━━ Data for review
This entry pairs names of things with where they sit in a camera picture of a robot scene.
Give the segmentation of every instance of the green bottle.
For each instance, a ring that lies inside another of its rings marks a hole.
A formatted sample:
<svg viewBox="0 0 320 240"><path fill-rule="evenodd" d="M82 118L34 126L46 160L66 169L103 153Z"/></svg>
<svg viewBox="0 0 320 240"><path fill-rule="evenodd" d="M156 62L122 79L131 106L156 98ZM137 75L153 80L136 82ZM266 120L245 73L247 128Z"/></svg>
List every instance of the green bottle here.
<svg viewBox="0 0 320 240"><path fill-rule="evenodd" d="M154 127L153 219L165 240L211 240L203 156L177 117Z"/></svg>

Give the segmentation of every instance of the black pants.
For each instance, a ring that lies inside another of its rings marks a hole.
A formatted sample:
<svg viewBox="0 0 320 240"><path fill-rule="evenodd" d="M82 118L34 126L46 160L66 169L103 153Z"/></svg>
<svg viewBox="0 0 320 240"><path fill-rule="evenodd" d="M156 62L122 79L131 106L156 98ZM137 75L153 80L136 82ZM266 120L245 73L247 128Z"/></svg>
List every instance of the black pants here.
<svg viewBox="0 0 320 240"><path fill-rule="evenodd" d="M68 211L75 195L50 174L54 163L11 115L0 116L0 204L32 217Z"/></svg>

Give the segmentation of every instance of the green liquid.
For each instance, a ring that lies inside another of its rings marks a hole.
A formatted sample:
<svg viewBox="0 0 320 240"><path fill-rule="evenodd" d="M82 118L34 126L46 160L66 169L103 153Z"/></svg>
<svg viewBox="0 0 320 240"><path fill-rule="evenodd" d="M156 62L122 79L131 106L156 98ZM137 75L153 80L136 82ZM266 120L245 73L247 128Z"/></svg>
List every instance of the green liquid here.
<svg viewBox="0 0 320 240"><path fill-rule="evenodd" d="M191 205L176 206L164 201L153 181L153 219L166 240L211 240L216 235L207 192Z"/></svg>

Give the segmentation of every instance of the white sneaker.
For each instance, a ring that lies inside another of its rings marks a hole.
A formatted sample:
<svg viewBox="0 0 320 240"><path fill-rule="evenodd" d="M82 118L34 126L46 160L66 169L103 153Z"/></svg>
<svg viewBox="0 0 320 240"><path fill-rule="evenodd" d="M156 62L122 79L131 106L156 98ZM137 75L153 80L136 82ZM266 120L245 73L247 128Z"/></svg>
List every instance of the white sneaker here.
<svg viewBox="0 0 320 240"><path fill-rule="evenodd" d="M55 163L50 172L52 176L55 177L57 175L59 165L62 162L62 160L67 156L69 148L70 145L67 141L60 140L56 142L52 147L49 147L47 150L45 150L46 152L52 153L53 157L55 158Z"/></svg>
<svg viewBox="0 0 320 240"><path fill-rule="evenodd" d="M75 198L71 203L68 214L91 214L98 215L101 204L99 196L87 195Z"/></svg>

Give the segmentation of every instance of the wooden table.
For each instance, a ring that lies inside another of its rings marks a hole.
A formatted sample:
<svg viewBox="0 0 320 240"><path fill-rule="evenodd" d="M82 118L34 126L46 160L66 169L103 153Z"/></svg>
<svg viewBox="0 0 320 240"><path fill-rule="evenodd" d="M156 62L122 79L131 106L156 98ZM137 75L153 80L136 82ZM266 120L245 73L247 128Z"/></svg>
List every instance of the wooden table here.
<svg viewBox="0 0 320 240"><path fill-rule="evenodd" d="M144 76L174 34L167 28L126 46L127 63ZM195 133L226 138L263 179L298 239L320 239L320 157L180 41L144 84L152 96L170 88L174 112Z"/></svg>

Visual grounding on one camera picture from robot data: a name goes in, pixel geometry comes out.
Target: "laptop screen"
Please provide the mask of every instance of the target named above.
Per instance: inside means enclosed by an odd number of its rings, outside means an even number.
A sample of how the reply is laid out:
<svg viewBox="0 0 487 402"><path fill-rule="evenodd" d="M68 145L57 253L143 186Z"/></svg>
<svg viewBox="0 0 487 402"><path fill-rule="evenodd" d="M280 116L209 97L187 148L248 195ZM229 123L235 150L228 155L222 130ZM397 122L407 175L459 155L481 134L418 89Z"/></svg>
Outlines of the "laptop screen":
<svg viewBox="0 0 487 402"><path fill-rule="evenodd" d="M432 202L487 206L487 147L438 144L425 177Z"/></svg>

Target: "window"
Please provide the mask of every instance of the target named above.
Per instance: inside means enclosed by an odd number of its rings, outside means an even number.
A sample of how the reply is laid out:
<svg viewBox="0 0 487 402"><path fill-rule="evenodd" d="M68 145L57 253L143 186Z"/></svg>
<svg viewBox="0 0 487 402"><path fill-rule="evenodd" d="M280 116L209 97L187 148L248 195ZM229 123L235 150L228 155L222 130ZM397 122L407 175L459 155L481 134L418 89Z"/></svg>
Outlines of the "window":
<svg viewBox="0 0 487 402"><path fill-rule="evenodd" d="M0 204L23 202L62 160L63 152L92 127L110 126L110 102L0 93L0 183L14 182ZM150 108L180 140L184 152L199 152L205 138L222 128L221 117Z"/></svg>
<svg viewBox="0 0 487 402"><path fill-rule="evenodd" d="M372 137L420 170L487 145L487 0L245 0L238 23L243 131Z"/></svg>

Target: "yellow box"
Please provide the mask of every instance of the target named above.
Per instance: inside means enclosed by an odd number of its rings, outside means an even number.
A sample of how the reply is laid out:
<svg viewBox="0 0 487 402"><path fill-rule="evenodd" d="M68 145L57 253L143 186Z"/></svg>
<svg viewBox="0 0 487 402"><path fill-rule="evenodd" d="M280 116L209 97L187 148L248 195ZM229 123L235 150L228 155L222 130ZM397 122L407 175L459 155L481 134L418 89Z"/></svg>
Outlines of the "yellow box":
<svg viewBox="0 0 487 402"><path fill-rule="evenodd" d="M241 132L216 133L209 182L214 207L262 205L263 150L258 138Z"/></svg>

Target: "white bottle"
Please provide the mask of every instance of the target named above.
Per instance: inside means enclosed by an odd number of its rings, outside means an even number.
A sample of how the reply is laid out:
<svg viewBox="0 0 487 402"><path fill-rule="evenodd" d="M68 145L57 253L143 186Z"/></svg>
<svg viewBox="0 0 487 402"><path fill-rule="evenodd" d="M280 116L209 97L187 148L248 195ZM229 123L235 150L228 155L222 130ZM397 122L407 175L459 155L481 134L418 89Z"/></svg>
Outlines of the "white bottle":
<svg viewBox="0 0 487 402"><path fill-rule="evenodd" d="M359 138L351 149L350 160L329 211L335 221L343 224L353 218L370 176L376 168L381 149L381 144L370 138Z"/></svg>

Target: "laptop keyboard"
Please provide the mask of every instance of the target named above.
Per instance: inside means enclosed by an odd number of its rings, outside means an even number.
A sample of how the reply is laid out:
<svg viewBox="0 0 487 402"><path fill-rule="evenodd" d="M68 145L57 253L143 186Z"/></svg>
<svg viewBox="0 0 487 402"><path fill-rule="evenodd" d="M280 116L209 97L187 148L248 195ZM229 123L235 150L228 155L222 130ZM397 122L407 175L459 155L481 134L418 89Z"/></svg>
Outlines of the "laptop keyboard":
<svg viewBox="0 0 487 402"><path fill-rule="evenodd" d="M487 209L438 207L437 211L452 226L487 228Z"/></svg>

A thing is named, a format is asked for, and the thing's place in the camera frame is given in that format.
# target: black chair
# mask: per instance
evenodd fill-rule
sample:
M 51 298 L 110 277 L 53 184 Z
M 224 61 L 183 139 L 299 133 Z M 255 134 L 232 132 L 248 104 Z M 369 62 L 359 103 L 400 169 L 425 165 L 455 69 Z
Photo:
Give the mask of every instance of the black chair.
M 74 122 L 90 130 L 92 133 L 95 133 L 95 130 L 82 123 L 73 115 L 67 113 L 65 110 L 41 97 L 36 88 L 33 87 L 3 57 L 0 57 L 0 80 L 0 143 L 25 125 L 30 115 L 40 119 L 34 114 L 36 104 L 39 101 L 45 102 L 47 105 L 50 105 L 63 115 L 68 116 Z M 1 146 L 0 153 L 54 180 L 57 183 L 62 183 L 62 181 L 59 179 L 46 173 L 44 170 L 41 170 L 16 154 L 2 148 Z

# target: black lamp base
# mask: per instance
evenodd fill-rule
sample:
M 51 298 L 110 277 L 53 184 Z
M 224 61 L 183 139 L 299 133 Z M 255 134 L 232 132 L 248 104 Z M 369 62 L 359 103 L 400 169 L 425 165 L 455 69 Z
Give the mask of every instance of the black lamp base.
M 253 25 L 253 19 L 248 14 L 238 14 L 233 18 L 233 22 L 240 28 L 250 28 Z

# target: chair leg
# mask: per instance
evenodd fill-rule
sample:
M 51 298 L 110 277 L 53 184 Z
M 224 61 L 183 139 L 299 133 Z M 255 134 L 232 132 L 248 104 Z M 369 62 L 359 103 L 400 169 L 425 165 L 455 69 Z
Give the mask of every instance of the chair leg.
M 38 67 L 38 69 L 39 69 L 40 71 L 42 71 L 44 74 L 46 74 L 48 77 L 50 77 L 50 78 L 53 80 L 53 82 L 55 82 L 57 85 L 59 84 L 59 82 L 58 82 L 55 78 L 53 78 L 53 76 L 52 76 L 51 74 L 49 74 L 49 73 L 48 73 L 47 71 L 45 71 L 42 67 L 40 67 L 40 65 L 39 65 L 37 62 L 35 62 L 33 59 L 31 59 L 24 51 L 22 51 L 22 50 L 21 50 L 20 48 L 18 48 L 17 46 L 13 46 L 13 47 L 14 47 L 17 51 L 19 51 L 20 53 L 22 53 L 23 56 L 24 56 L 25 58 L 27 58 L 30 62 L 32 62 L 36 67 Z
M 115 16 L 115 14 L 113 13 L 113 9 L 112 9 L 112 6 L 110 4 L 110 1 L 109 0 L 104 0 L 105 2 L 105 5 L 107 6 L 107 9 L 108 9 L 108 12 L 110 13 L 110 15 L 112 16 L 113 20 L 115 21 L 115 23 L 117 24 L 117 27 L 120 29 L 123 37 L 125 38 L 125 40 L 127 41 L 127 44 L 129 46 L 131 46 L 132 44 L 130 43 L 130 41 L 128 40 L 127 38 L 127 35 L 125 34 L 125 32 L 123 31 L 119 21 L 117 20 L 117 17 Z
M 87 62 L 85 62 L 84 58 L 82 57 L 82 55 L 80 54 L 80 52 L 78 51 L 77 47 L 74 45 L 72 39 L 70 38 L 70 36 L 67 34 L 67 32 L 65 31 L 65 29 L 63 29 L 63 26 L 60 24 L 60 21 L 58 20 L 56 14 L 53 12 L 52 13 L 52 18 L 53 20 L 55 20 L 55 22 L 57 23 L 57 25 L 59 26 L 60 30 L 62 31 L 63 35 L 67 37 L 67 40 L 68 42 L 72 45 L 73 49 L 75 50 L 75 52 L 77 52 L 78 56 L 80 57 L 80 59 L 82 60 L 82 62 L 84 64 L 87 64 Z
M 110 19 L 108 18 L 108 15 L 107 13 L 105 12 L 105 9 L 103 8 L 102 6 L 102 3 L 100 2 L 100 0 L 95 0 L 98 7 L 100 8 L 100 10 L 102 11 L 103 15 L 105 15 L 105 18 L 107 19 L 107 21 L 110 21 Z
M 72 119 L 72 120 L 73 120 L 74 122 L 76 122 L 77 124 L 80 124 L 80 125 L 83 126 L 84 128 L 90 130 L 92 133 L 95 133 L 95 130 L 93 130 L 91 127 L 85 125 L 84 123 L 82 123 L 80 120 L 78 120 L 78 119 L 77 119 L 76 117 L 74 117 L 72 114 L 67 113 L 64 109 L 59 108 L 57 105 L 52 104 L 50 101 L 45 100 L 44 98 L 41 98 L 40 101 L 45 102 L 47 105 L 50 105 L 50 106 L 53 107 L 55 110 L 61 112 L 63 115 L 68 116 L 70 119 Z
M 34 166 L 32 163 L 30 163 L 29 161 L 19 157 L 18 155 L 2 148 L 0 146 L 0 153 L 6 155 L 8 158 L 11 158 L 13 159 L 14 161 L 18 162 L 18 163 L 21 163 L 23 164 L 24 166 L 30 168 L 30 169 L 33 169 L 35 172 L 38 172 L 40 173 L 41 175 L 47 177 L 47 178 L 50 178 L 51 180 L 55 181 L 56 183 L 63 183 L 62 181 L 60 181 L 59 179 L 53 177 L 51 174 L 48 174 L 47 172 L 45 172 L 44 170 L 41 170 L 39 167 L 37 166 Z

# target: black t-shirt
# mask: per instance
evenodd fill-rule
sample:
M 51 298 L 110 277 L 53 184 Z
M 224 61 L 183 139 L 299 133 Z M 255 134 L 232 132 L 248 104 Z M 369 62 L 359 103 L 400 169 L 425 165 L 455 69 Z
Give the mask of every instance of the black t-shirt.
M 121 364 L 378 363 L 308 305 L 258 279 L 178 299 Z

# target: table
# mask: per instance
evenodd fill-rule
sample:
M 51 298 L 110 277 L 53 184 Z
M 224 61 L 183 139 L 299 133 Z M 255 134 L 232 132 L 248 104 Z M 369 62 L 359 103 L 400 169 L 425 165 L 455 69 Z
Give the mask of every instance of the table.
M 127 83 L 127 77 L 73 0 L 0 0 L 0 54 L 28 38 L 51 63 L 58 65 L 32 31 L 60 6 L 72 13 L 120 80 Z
━━━━
*What is being asked:* The lines to copy are those above that contain "segmentation".

*Exercise response:*
Give the segmentation of every instance of the green bottle.
Give the segmentation of every instance of the black pants.
Give the segmentation of every instance of the green liquid.
Give the segmentation of every instance of the white sneaker.
Give the segmentation of every instance of the wooden table.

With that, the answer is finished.